Scan the records for "base". Report each line that includes it.

(Entries taken from a collection)
Start of Block
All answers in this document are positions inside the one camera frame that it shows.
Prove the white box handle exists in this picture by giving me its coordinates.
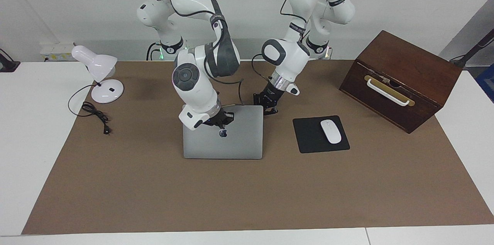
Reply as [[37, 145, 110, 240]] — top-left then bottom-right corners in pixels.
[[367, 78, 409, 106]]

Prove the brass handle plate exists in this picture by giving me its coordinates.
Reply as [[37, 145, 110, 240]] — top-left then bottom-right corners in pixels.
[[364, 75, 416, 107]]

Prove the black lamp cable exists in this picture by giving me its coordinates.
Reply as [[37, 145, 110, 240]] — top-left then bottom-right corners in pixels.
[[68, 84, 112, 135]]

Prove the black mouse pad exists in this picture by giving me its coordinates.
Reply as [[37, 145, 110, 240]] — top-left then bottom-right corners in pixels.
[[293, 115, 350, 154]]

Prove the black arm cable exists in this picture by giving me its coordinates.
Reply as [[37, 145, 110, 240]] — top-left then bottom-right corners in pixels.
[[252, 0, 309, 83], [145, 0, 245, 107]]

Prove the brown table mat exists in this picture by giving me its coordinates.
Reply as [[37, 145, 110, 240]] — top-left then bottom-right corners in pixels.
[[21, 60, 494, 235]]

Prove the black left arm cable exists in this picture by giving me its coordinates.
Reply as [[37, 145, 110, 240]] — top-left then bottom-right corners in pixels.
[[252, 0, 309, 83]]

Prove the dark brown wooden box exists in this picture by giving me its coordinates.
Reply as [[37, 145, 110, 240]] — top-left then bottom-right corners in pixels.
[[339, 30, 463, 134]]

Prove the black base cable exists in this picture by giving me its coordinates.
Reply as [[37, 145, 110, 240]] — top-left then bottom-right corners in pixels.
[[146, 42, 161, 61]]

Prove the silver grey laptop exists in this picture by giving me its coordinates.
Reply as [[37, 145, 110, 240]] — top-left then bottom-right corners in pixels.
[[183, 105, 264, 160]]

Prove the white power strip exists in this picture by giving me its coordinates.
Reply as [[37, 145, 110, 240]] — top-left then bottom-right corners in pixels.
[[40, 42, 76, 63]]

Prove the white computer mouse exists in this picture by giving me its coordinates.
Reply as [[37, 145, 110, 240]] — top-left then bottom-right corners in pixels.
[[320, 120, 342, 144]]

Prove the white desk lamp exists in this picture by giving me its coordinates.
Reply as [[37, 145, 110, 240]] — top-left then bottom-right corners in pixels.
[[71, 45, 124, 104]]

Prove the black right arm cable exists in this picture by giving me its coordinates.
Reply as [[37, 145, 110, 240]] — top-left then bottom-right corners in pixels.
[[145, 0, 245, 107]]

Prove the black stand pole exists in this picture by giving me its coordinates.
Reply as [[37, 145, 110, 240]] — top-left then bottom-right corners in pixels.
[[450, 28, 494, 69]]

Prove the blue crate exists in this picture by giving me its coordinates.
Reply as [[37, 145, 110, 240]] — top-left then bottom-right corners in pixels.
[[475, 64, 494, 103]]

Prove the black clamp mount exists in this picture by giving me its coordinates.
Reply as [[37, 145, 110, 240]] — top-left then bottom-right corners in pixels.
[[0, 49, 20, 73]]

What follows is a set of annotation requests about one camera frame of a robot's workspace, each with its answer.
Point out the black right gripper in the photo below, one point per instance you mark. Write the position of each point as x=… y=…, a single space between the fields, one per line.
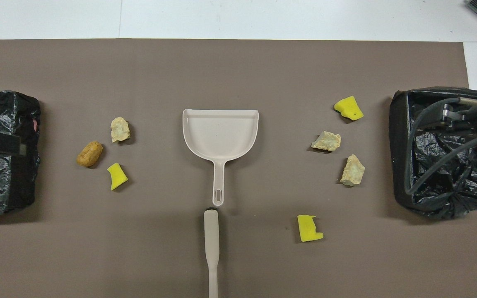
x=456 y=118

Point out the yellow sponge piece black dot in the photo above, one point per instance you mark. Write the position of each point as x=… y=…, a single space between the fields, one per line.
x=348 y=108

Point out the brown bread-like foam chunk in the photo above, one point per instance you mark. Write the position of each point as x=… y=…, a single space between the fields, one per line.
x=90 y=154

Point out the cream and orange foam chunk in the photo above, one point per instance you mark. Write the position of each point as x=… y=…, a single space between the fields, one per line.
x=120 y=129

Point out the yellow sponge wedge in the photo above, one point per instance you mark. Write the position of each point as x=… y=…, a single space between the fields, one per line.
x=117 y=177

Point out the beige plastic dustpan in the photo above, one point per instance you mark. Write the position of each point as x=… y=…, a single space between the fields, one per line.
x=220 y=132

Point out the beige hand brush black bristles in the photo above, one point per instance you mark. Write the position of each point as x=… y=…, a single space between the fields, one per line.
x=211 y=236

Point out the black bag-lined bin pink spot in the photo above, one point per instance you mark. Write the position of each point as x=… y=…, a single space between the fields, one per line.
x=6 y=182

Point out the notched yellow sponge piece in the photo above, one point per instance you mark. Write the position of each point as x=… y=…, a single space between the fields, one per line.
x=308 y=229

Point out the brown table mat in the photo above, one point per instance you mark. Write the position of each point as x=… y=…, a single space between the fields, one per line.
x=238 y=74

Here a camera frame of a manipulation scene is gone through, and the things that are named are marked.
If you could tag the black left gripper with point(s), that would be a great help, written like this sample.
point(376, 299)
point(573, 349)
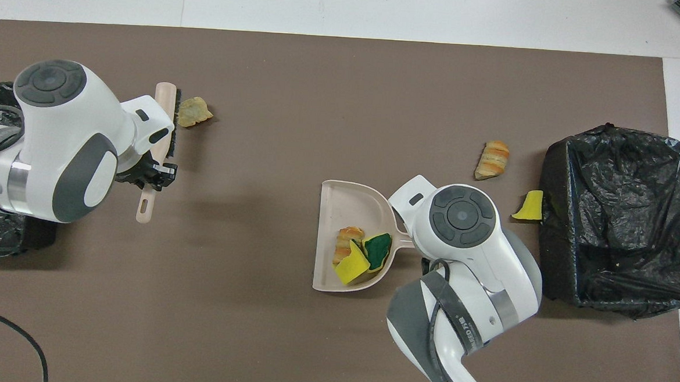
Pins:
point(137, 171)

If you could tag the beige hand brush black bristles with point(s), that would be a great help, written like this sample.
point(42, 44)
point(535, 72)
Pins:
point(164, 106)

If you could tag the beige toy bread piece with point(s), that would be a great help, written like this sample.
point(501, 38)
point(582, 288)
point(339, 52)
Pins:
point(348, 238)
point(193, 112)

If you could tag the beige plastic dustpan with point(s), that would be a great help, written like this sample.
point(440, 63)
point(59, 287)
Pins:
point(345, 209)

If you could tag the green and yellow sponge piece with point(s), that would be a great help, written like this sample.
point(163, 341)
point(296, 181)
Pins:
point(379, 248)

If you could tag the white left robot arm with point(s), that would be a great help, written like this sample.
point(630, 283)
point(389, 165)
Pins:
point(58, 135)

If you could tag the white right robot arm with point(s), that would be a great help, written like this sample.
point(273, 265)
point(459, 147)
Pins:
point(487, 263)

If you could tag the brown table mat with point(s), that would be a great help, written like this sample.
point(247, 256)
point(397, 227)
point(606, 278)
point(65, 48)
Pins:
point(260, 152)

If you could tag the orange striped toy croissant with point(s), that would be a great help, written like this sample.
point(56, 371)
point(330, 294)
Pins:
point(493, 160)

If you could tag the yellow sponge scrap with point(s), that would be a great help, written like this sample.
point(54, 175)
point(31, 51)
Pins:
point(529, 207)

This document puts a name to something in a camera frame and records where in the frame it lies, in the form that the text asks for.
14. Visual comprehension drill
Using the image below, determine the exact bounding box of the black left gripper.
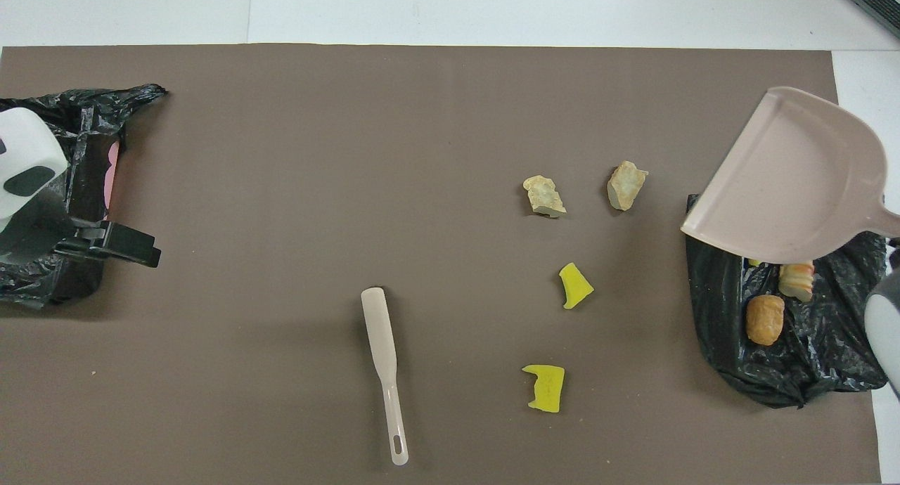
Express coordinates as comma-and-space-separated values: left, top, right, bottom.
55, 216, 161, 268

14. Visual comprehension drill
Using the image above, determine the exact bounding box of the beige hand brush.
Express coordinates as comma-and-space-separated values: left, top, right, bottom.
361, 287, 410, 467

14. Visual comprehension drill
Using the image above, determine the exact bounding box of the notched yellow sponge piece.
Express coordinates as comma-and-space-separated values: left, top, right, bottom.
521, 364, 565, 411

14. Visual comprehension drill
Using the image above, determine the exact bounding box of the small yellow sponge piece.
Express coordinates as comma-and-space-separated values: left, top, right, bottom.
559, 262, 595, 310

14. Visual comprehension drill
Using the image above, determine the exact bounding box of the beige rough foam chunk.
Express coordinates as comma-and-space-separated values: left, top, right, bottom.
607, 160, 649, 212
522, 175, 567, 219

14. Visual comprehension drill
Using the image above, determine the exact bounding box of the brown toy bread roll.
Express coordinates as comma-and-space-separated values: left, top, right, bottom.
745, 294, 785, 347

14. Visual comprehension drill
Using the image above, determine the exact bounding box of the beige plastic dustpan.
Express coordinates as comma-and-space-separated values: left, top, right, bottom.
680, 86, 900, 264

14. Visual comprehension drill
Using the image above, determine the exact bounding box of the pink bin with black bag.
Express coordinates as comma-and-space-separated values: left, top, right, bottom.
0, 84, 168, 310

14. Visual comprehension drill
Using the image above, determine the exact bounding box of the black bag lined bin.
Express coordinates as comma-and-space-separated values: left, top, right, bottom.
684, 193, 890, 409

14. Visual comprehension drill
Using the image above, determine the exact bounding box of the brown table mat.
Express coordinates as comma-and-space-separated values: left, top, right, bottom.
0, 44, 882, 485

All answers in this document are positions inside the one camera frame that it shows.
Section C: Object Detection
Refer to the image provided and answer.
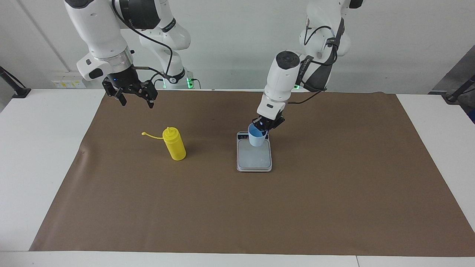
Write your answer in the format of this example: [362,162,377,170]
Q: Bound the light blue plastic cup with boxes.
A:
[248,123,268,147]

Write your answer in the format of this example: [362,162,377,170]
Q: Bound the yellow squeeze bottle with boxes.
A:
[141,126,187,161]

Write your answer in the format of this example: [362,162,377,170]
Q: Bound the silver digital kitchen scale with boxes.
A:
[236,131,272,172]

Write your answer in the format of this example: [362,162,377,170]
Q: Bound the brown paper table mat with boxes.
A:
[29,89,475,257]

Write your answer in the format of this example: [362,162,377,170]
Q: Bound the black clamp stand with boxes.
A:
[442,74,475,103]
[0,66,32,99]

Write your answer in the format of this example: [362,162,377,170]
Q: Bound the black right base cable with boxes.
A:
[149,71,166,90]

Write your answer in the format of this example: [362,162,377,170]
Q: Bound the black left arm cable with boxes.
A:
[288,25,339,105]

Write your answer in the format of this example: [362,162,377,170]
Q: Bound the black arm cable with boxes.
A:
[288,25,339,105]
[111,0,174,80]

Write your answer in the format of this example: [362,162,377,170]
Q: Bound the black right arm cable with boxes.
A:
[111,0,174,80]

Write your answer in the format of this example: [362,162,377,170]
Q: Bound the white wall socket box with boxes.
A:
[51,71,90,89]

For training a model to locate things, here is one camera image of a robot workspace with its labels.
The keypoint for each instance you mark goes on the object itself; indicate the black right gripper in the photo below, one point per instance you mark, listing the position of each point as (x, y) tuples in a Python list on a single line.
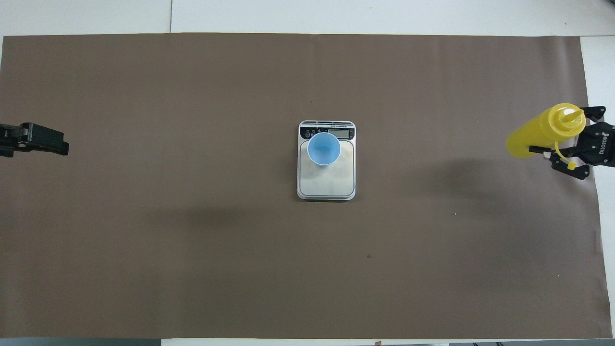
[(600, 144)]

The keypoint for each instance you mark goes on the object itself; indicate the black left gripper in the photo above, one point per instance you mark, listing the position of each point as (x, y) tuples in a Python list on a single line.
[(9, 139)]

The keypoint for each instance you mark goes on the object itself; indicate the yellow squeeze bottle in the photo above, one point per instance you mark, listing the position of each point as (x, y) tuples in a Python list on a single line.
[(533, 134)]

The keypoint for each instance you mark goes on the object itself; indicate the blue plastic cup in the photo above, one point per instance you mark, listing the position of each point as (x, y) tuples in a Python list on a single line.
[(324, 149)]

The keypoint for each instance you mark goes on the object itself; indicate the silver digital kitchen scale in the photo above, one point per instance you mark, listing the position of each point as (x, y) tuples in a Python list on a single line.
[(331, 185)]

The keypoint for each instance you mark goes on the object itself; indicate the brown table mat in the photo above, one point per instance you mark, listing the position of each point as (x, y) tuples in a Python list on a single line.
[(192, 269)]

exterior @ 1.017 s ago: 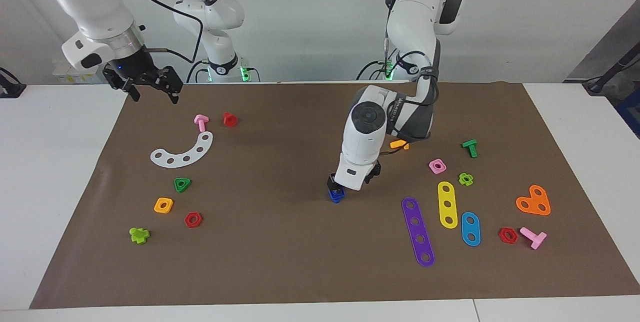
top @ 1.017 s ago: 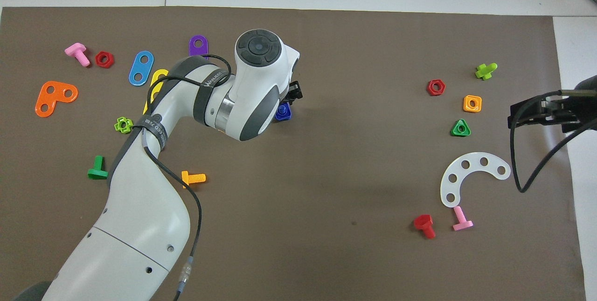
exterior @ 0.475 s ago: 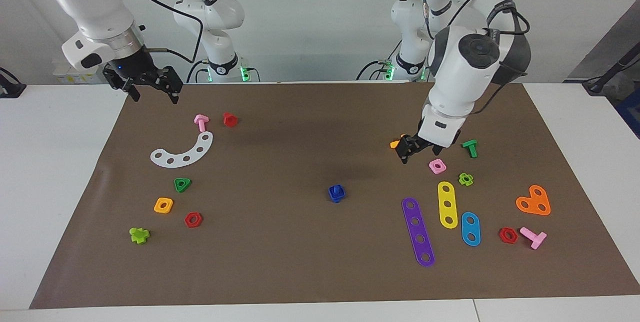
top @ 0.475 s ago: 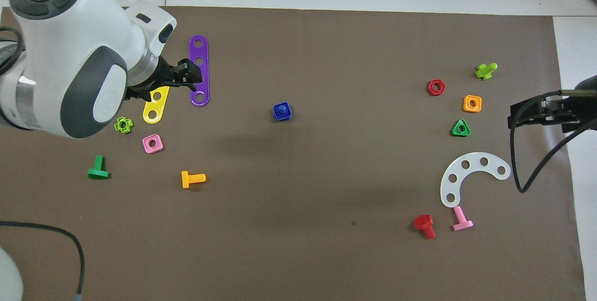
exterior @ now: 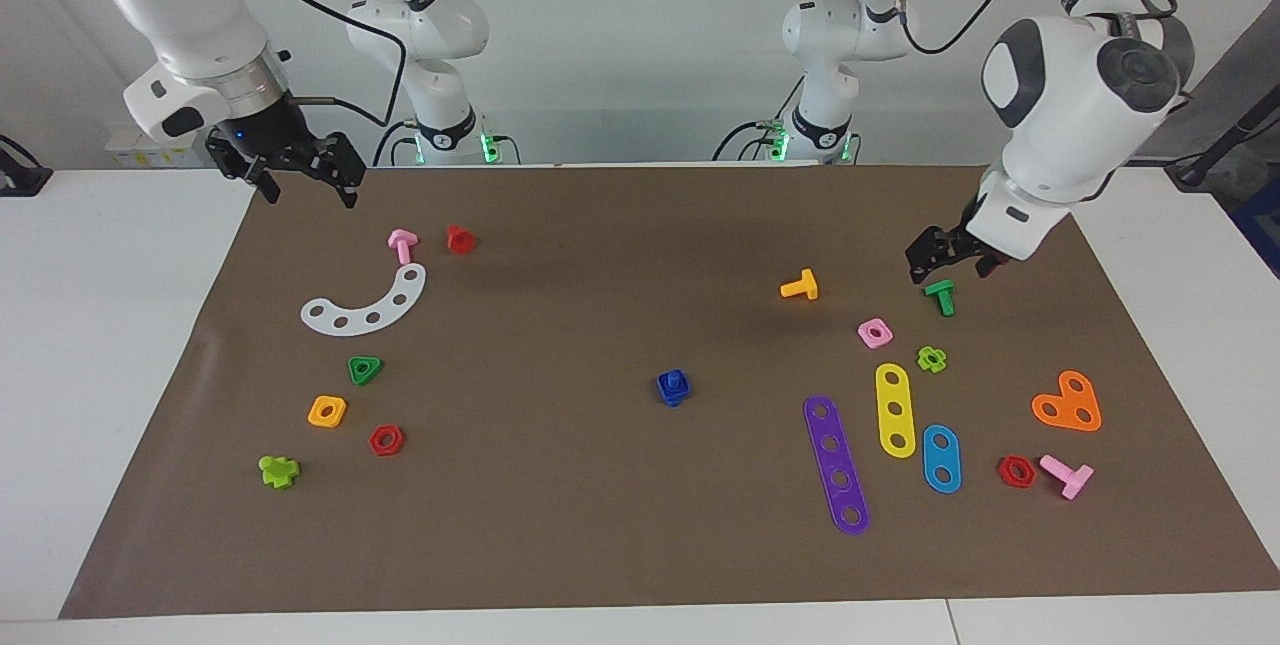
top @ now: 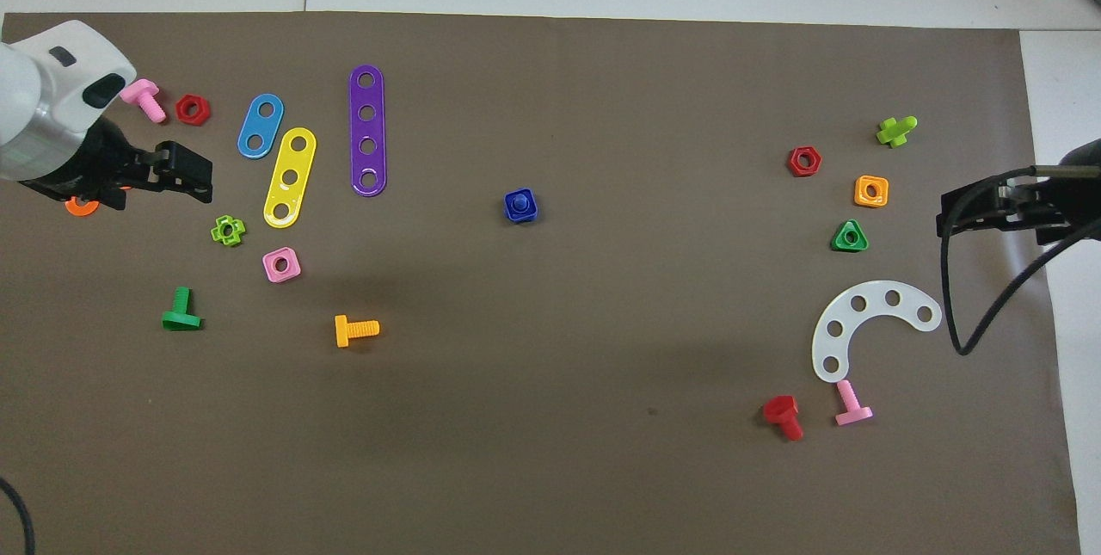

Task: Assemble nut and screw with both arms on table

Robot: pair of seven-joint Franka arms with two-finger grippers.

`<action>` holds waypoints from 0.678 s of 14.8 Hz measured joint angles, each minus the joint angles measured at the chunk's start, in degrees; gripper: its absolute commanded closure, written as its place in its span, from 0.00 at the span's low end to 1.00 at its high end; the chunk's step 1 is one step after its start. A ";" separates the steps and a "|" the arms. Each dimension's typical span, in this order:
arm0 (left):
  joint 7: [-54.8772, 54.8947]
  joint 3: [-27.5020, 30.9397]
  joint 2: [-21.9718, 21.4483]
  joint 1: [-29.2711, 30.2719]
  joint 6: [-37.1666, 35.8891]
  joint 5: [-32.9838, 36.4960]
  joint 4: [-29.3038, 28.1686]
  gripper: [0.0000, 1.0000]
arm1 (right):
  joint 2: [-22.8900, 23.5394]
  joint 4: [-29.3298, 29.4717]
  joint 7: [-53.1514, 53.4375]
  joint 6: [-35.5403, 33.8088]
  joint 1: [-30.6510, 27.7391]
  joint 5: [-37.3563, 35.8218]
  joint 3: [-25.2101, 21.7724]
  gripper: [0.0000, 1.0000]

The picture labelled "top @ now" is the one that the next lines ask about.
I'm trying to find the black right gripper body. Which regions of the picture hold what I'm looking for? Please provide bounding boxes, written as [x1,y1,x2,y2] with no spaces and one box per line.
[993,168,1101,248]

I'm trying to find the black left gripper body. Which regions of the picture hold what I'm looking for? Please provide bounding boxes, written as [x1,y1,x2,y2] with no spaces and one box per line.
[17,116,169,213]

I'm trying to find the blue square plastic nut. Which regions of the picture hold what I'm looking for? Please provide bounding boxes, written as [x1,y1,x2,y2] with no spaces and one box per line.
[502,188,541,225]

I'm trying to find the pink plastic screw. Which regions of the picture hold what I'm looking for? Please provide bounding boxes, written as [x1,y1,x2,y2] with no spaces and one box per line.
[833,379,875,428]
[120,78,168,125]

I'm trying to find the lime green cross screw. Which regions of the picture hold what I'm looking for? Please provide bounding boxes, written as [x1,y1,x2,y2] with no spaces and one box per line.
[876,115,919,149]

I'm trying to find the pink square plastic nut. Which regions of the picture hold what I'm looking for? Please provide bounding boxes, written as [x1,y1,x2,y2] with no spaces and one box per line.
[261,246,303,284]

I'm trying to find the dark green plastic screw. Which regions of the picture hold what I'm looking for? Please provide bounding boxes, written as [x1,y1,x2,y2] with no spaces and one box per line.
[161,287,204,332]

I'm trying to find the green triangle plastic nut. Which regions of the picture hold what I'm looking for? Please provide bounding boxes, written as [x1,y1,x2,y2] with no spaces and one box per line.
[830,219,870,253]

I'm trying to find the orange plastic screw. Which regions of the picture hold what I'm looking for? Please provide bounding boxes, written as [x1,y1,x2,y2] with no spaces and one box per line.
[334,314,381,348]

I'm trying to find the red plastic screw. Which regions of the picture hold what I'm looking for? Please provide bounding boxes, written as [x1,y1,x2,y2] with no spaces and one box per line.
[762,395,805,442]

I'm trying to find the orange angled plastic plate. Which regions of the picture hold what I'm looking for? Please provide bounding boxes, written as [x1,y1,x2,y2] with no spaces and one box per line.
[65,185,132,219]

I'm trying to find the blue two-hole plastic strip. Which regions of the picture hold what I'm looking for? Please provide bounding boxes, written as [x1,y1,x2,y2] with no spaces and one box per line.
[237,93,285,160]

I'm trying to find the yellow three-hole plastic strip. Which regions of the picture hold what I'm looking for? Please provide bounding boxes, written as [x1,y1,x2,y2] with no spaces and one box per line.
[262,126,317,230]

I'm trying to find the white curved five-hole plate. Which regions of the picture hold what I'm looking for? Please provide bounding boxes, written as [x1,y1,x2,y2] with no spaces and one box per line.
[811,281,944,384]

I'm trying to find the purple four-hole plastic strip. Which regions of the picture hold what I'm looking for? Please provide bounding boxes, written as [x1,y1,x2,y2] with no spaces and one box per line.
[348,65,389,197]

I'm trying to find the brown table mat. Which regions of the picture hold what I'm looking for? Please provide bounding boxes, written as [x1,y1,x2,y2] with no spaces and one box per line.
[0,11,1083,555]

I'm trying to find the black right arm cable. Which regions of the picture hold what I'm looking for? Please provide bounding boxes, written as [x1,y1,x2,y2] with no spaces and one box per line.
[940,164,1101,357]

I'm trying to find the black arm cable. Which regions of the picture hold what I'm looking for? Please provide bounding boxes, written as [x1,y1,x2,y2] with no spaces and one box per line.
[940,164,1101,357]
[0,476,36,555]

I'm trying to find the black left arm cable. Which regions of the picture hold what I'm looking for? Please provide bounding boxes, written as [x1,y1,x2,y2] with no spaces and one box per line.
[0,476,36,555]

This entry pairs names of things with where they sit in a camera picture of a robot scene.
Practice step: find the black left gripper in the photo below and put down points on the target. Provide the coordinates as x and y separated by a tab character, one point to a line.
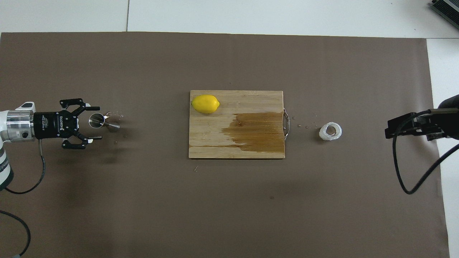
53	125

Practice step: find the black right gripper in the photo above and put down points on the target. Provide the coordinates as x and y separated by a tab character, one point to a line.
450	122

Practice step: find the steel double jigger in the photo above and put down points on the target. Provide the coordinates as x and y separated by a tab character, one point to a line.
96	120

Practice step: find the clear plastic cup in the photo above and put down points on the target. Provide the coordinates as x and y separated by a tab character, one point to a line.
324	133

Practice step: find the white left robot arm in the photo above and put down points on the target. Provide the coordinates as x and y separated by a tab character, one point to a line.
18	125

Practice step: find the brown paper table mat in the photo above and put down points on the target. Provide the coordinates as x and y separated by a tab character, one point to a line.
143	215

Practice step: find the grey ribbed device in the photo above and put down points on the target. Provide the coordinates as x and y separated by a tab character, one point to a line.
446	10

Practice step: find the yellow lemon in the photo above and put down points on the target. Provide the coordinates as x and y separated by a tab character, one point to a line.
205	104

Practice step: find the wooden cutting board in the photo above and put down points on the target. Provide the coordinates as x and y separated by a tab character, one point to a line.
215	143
End of Block
* **Answer to the problem**:
Prove the black base cable exists in this picture by giving me its coordinates.
Q: Bound the black right base cable with boxes.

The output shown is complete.